Creemos, por lo tanto, que debemos aprender a ser cautos y responsables en la manera de tomar las cosas referentes a la ayuda mutua, recordar que nunca estamos solos en esta tarea, que hay siempre otras personas cuyas vidas han de ser tocadas por lo que nosotros hagamos en los Grupos, y que muchas veces será necesario que nosotros sacrifiquemos ideas, pensamientos y hasta necesidades propias, precisamente, porque sabemos o intuimos que por la consecución de esos objetivos alguien en el Grupo va a sufrir. No debemos ir a los Grupos a imponer nuestras ideas, RENACER no puede ser nunca un campo de batalla donde confrontan ideologías diferentes, sino un lugar de servicio donde, en homenaje a nuestros hijos, nos dedicamos a ayudar a los que sufren.

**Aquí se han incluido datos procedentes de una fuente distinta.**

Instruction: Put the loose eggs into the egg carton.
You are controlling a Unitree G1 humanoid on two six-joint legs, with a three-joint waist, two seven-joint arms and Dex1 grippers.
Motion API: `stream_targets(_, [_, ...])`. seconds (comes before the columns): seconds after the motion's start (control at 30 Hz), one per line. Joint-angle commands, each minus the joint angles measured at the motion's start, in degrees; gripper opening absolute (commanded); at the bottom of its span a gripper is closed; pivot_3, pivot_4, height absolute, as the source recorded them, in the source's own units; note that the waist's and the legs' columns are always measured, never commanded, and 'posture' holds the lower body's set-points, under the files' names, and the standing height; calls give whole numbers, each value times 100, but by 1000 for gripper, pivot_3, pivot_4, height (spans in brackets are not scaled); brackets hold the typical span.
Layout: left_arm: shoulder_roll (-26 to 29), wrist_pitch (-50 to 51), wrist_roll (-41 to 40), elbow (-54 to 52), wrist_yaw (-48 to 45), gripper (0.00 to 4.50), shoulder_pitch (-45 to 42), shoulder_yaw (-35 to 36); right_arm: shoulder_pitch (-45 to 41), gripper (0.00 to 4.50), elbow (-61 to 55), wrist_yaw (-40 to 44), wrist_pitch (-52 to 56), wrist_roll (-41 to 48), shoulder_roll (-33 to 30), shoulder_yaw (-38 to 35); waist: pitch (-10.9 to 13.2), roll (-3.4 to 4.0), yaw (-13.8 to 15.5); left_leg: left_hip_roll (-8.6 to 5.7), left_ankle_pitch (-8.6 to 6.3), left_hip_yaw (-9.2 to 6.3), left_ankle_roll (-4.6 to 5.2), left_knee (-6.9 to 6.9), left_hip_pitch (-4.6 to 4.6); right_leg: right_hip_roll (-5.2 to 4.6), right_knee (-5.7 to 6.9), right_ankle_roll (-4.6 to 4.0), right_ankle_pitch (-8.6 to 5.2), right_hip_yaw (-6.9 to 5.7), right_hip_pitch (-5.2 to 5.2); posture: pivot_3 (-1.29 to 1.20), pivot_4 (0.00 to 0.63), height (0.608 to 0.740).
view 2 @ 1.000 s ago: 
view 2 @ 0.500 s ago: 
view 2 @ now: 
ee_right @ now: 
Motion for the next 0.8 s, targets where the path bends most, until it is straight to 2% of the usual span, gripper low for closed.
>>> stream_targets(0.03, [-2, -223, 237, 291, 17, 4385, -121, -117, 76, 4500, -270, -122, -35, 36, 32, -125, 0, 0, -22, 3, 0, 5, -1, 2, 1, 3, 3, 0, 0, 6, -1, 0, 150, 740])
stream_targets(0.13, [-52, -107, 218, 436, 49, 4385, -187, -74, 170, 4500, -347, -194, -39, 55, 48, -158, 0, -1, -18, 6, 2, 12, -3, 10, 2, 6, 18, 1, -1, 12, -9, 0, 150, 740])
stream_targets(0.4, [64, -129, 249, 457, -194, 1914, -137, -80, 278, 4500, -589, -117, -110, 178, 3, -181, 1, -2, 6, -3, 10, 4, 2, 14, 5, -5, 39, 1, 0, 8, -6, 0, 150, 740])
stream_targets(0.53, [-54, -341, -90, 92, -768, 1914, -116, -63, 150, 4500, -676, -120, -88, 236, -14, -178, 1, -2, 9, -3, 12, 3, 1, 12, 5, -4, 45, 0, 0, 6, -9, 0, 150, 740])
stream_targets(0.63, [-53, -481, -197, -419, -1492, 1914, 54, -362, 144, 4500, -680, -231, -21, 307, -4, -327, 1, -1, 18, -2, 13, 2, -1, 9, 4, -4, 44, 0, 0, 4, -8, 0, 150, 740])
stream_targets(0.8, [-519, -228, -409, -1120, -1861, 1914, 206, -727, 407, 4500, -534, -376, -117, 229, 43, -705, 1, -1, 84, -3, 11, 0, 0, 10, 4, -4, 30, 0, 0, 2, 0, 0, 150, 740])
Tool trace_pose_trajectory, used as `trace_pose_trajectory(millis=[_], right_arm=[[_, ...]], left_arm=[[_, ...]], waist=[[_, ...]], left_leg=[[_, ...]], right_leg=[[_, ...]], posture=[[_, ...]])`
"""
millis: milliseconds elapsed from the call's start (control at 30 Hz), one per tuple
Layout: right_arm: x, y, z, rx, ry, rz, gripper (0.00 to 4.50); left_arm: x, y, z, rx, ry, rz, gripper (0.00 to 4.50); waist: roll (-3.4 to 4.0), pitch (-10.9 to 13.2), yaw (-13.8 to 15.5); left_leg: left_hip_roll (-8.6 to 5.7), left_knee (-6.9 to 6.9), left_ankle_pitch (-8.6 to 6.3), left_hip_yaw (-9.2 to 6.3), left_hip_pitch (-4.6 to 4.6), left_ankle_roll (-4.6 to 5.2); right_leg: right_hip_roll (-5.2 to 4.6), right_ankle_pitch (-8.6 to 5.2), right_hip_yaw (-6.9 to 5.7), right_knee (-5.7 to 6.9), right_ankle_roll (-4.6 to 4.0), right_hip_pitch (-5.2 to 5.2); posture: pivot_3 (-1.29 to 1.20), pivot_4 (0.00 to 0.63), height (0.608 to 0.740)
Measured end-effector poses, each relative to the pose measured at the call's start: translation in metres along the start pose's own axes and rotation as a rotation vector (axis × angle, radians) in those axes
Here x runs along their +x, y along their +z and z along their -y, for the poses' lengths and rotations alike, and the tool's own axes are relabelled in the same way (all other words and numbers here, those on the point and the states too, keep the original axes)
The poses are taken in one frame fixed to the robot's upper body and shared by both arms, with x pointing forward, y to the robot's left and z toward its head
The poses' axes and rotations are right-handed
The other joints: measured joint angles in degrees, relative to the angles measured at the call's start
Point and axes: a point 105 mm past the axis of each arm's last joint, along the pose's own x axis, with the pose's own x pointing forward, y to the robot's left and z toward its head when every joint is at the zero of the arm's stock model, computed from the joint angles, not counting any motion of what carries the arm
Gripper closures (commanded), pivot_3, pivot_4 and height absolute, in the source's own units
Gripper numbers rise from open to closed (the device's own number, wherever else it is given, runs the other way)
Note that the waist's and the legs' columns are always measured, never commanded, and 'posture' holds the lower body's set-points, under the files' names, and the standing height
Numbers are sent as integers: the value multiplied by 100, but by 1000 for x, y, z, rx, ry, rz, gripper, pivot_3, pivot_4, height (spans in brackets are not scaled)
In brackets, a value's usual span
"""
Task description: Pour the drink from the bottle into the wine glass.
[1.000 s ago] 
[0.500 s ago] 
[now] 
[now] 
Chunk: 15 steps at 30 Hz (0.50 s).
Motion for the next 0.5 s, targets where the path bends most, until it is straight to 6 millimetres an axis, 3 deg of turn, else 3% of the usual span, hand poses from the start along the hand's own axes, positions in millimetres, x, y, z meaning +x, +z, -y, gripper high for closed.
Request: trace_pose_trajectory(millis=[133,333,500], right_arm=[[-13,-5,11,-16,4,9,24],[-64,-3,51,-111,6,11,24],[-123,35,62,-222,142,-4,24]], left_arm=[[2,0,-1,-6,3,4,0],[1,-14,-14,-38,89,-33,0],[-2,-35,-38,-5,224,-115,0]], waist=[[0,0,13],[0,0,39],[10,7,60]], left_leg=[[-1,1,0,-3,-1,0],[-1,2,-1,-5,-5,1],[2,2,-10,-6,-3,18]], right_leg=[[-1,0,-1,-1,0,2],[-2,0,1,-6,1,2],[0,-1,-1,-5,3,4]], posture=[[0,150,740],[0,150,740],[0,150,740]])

RENACER es una obra de amor y toda obra de amor es una obra trascendente, dejemos entonces que nuestros corazones se abran y pueda entrar en ellos el amor por la vida y por los que sufren y así, de esa manera, sin imposición alguna, la misma vida y Dios indicaran el camino que esta tarea debe seguir. Así, del enamoramiento pasaríamos a vivir la etapa del “amor maduro”, el responsable, el que perdura.